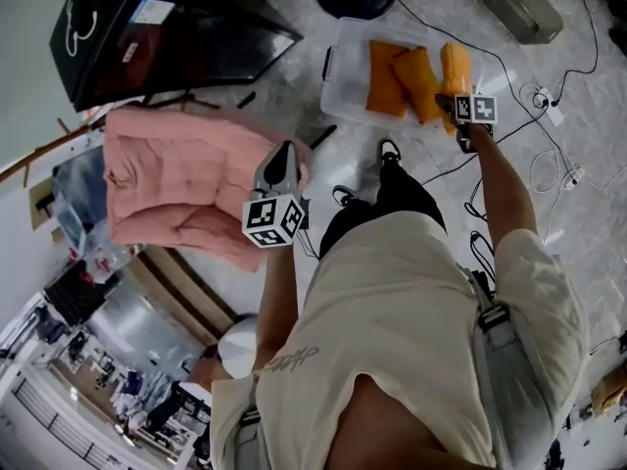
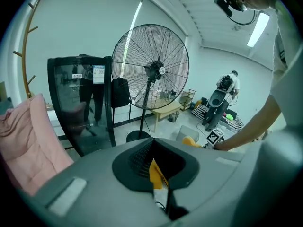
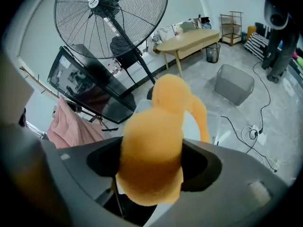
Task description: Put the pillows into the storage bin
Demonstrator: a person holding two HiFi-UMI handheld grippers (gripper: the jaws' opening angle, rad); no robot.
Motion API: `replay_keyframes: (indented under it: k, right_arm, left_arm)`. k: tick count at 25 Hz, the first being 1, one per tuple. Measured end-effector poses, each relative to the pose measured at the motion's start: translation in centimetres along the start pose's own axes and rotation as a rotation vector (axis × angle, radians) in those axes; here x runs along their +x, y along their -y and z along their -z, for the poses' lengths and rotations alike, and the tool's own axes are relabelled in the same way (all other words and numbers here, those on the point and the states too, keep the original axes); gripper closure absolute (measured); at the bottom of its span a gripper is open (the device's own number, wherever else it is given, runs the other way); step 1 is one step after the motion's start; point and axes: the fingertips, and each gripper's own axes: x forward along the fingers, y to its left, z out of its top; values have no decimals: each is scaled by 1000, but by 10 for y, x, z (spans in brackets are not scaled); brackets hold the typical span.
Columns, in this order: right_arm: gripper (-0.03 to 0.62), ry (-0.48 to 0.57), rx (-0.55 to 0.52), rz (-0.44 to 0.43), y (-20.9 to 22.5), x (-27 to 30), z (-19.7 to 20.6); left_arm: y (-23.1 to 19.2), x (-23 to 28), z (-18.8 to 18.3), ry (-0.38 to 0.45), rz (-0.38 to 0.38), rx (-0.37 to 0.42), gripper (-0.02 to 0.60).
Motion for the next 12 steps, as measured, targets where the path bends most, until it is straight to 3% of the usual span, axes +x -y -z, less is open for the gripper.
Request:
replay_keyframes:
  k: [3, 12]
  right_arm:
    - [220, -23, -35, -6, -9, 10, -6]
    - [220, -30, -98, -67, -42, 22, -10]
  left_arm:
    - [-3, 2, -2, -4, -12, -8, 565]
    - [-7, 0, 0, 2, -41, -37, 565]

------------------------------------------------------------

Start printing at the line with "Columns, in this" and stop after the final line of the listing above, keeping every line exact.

— THE ANSWER —
Columns, in this order: right_arm: gripper (-0.03 to 0.62), ry (-0.48 to 0.57), rx (-0.55 to 0.52), rz (-0.44 to 0.43), y (-20.9 to 22.5), x (-27 to 30), z (-19.7 to 20.6); left_arm: y (-23.1 to 19.2), x (-23 to 28), z (-18.8 to 18.3), ry (-0.38 to 0.45), rz (-0.38 to 0.38), rx (-0.37 to 0.42), gripper (-0.02 to 0.60).
Motion for the next 12 steps, as measured, targets where the path bends most, until it is straight to 3% of the usual span, axes +x -y -z, less is open for the gripper.
Request:
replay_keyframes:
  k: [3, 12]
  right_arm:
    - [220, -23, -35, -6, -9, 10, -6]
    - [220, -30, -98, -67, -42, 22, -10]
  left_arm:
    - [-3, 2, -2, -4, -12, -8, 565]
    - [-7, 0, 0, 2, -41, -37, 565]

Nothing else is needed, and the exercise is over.